Consider the trace/Frobenius product (denoted by a colon) $$A:B = {\rm Tr}(A^TB)$$ As long as the matrices $(A,B)$ have same number of rows/columns, they can have any shape: tall-and-thin, square, short-and-fat. And of course, they can be row or column vectors in which case one recovers the ordinary dot-product $$a:b = {\rm Tr}(a^Tb) = a\cdot b$$ The properties of the trace allow the terms of a Frobenius product to be rearranged in many ways $$\eqalign{ A:BC &= B^TA:C = AC^T:B \\ A:B &= A^T:B^T \\ A:B &= B:A \\ }$$ For this particular problem, simply take the differential of the Frobenius product and then use the commutative property. $$\eqalign{ \phi &= x:x \\ d\phi &= x:dx + dx:x \\&= 2x:dx \\ \frac{\partial \phi}{\partial x} &= 2x \\ }$$ (Note that this result remains valid when $x$ is a matrix instead of a vector)

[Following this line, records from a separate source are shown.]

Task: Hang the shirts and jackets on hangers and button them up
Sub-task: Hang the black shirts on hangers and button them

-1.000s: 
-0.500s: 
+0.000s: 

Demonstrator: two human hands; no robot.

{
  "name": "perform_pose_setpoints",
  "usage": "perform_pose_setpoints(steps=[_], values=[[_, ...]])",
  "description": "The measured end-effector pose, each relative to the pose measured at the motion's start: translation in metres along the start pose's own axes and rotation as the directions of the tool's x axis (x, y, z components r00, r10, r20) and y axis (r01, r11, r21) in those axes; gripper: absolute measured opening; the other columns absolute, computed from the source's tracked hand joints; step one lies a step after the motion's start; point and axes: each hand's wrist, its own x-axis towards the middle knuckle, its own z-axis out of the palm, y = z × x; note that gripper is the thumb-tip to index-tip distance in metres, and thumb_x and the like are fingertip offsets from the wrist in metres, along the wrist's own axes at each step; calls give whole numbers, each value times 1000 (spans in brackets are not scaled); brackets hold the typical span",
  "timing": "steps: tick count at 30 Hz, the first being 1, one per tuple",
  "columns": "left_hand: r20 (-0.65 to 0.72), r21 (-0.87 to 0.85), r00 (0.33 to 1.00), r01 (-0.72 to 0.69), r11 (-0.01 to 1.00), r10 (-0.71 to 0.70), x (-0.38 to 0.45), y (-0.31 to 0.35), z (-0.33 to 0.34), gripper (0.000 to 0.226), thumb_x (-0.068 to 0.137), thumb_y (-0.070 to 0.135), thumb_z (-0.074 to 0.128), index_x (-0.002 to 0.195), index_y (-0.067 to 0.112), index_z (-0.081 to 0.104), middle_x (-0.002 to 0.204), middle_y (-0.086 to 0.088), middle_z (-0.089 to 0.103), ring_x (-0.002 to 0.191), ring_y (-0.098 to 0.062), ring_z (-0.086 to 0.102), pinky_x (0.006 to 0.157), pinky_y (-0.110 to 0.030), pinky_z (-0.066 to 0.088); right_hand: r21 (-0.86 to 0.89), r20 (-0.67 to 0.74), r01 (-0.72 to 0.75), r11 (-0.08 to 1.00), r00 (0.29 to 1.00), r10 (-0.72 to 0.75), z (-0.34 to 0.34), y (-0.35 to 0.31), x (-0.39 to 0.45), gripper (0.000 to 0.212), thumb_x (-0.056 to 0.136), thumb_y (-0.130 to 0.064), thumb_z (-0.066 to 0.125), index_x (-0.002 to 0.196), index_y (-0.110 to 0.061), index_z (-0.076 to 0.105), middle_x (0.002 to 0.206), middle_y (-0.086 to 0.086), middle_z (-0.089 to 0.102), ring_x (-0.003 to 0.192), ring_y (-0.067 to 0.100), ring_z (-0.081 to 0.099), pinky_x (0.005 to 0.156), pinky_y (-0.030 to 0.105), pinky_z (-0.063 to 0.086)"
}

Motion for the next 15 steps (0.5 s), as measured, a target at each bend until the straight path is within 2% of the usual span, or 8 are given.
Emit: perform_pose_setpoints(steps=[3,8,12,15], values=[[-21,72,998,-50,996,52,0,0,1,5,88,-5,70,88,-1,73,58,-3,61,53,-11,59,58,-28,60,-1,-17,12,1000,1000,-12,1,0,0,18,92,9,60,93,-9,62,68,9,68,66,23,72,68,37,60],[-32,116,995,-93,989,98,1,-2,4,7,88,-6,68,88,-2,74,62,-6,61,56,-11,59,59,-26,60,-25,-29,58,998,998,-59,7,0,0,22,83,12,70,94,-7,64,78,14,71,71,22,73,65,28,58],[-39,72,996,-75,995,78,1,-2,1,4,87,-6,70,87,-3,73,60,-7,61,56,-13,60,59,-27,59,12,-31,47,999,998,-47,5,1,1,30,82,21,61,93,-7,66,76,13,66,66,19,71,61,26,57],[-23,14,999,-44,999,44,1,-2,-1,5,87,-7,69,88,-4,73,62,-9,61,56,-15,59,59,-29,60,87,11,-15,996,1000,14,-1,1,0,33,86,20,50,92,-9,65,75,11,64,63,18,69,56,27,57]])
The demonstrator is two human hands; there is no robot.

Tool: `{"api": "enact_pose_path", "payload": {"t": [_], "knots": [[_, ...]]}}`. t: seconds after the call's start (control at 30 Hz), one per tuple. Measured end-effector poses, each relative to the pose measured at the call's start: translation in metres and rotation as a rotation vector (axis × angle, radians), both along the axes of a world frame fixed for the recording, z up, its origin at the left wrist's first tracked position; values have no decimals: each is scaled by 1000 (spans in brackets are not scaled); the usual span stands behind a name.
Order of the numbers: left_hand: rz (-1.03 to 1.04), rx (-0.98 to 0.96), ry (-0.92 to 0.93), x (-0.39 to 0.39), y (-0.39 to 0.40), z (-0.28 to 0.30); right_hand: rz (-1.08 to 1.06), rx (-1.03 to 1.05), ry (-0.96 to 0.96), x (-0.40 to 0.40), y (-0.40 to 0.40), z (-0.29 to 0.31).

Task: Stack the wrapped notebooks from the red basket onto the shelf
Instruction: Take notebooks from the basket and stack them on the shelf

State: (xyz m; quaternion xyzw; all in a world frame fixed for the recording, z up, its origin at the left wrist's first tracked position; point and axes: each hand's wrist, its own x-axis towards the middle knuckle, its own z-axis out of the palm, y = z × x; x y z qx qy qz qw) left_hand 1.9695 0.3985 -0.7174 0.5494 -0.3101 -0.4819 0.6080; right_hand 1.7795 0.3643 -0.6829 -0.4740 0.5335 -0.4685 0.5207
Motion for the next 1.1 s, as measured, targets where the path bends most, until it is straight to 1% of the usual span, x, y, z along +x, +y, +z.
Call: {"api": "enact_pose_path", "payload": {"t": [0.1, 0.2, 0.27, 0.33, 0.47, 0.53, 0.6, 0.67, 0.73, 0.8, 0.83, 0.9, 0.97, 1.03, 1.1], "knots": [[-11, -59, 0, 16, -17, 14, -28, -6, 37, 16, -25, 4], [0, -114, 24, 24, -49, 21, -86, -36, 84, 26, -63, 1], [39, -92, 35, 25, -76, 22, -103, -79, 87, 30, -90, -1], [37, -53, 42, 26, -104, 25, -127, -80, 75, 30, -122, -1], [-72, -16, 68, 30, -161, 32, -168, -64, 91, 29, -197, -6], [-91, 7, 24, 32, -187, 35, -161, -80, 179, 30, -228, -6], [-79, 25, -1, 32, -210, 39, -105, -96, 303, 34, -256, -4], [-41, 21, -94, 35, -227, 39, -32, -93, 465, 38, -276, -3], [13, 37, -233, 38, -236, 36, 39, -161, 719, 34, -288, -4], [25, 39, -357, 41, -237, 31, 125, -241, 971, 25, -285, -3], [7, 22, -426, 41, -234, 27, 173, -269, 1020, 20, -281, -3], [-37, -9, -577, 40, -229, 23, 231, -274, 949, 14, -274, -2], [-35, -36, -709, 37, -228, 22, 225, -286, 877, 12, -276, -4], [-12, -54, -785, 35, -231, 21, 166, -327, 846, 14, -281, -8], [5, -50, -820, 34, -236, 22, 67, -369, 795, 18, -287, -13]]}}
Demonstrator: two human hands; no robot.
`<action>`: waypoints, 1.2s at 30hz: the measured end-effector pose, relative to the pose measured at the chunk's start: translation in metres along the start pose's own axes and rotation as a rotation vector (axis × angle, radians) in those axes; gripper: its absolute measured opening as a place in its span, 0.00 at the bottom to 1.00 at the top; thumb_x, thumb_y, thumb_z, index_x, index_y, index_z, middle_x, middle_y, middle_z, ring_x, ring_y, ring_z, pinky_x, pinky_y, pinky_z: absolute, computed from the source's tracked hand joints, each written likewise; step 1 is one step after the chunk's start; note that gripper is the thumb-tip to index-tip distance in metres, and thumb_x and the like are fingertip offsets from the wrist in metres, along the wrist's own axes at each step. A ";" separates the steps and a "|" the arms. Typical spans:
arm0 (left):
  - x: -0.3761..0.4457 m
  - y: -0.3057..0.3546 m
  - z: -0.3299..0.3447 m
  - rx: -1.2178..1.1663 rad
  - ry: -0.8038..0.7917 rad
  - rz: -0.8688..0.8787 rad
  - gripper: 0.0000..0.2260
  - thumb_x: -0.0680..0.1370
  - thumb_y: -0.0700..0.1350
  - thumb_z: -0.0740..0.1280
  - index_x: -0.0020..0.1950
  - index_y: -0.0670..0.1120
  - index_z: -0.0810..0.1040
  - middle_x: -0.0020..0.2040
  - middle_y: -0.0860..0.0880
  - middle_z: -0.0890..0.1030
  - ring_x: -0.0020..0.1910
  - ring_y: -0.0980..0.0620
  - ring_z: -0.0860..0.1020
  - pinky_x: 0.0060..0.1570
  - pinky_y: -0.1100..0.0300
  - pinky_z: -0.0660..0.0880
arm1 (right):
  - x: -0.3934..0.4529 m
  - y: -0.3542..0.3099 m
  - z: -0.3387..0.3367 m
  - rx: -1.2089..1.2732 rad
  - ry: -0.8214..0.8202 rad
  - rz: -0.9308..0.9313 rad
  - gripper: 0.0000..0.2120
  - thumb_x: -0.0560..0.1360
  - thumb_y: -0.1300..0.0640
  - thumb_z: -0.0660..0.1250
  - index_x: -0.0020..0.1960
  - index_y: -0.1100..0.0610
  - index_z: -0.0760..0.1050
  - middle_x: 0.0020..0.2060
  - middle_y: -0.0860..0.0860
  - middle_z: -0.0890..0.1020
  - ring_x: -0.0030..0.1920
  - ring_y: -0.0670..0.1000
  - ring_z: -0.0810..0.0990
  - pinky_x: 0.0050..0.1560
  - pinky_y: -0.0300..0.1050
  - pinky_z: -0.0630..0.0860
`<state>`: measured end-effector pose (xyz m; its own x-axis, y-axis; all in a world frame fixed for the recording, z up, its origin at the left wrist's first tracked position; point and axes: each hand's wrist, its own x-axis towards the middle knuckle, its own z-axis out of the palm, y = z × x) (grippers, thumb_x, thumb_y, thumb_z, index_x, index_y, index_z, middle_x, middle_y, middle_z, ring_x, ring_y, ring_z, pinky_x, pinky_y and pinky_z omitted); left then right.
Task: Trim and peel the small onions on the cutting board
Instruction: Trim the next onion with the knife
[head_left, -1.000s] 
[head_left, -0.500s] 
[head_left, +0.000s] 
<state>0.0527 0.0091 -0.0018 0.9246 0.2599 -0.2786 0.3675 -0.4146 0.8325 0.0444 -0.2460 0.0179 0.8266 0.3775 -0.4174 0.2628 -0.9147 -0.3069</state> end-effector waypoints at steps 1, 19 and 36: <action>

Due to a different choice of layout convention, some authors write this gradient as $$\frac{\partial \phi}{\partial x} = 2x^T$$

0
On

Let $f(\mathbf{x})=\mathbf{x}^\top\mathbf{x}$. If write $\mathbf{x}=\mathbf{x}_0+\epsilon \mathbf{y}$ in the neighborhood of a point $\mathbf{x}_0$ then we may write \begin{align} f(\mathbf{x}) &=\mathbf{x}^\top\mathbf{x}\\ &=(\mathbf{x}_0+\epsilon \mathbf{y})^\top (\mathbf{x}_0+\epsilon \mathbf{y})\\ &=\mathbf{x}_0^\top \mathbf{x}_0+(2\mathbf{x}^\top)(\epsilon\mathbf{y})+\epsilon^2 \|\mathbf{y}\|^2\\ &=f(\mathbf{x}_0)+(2\mathbf{x}_0^\top) (\mathbf{x}-\mathbf{x}_0)+o(\epsilon^2). \end{align} In other words, the function $L(\mathbf{x})=f(\mathbf{x}_0)+(2\mathbf{x}_0^\top)(\mathbf{x}-\mathbf{x}_0)$ represents the best linear approximation to $f(\mathbf{x})$ in the neighborhood of $\mathbf{x}_0$. As such, we conclude that $\dfrac{df}{d\mathbf{x}}=2\mathbf{x}^\top$.